Credit card processors said the proposal would cost them millions of dollars as well.

"Our systems do not currently track merchant payment transaction to TINs, and it will be extremely expensive and time-consuming to reprogram our systems to comply with the new mandates," said Kim Stubna, director of public policy for Greenwood Village-based First Data Corp., which processes electronic payments.

Small businesses fear these costs would be passed on to them through higher fees.

Donald Boeding, general manager of merchant services for Fifth Third Processing Services in Cincinnati, said the requirement "will likely strain the relationship between payment processors and merchant customers." Some merchants might decide that accepting credit cards is no longer worth the hassle. A move to cash would make it "less likely that the IRS will be able to track taxable income," he said.

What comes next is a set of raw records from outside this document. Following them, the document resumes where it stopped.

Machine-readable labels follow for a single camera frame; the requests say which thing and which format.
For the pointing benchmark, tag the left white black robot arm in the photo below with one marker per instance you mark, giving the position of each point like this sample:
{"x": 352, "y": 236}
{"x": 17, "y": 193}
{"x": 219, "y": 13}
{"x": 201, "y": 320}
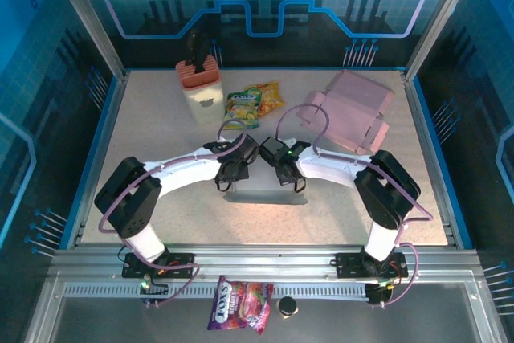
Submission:
{"x": 132, "y": 198}

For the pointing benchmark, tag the grey metal shelf panel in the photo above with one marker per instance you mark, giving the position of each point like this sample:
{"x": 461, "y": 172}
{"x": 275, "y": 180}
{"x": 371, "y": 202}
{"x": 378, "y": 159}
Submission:
{"x": 120, "y": 323}

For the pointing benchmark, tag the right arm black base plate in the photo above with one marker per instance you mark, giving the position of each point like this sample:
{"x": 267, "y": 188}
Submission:
{"x": 349, "y": 266}

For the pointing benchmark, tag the purple berries candy bag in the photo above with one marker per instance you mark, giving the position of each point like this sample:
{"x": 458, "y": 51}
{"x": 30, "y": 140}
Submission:
{"x": 237, "y": 303}

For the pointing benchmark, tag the black connector module with led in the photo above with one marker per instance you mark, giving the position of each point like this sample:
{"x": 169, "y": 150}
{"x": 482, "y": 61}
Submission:
{"x": 379, "y": 292}
{"x": 154, "y": 288}

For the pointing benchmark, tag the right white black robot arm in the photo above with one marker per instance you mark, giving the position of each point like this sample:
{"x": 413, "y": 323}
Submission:
{"x": 385, "y": 194}

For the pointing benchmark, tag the aluminium frame beam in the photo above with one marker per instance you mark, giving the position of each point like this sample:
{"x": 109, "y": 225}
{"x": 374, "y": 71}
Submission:
{"x": 261, "y": 258}

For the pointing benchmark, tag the aluminium frame post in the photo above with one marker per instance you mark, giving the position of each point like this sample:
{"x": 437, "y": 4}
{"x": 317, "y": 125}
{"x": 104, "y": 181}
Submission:
{"x": 88, "y": 17}
{"x": 437, "y": 17}

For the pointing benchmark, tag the cream knife block pink insert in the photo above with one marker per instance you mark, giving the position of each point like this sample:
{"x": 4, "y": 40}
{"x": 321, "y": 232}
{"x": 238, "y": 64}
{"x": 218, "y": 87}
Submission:
{"x": 202, "y": 98}

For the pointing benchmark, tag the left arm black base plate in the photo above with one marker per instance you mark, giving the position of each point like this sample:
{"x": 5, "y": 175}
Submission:
{"x": 132, "y": 268}

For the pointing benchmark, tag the pink paper box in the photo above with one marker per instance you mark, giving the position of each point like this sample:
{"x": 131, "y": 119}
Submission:
{"x": 353, "y": 110}

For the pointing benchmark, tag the small black round cap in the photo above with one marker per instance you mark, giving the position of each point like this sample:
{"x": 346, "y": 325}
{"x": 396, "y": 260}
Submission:
{"x": 287, "y": 307}

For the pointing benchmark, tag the aluminium table side rail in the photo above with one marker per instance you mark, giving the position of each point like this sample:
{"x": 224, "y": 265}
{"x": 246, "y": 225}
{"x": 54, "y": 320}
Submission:
{"x": 102, "y": 138}
{"x": 425, "y": 150}

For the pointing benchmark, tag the green candy bag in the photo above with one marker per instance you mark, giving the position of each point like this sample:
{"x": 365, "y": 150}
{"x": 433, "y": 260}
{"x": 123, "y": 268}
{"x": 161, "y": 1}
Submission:
{"x": 241, "y": 108}

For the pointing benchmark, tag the grey paper box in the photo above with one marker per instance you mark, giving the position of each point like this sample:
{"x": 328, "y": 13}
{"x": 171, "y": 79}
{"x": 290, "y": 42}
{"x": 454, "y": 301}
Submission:
{"x": 265, "y": 196}

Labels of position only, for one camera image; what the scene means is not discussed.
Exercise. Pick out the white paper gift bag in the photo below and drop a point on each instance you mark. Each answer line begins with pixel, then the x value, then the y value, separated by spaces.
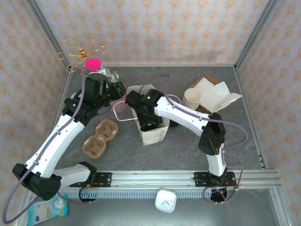
pixel 152 137

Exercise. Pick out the black plastic cup lid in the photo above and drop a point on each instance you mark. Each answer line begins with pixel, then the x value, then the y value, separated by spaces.
pixel 174 124

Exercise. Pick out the brown pulp cup carrier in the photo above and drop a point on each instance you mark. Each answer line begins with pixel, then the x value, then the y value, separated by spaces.
pixel 100 140

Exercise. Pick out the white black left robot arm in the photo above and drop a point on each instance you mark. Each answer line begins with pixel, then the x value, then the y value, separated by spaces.
pixel 58 139

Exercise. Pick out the blue wet wipes pack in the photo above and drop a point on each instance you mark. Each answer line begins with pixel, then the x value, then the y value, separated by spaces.
pixel 50 210

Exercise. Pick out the wrapped straws bundle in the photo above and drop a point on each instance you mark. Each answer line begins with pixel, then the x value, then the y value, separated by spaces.
pixel 115 76

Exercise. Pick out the pink plastic goblet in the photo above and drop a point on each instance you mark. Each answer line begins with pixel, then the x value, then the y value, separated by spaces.
pixel 93 64

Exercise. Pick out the white paper napkin pile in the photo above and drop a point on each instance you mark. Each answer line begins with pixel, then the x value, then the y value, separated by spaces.
pixel 217 93

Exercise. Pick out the white alarm clock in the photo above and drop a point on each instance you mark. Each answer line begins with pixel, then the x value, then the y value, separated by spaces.
pixel 165 201

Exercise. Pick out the aluminium table side rail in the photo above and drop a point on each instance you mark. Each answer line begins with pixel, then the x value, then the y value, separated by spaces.
pixel 61 97
pixel 250 117

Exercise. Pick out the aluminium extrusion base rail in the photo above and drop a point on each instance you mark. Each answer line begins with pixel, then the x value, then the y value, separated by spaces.
pixel 152 176

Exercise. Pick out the aluminium frame post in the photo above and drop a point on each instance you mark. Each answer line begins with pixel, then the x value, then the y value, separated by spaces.
pixel 256 30
pixel 44 28

Small business lobbyists fear the IRS would use the reports to create industry profiles and audit small businesses whose credit card usage deviated from the norm.

That is "enormously concerning to us" because of "the great diversity" among small businesses, said Todd McCracken, president of the National Small Business Association. A difference in credit card usage "doesn't mean anything funny is going on," he said.

Plus, a company's actual revenue from credit card transactions would differ from what is reported because of chargebacks, returns, refunds, deposits and cash back on debit card purchases.

Yet small businesses could be audited "for no good reason" on the basis of these reports, McCracken said.

Coratolo said Congress would reject this type of profiling if individuals, not businesses, were being targeted.

"This is the camel's nose under the tent," he said.

Treasury Department spokesman Andrew DeSouza said he "wouldn't speculate" on what the IRS would do with this credit card data.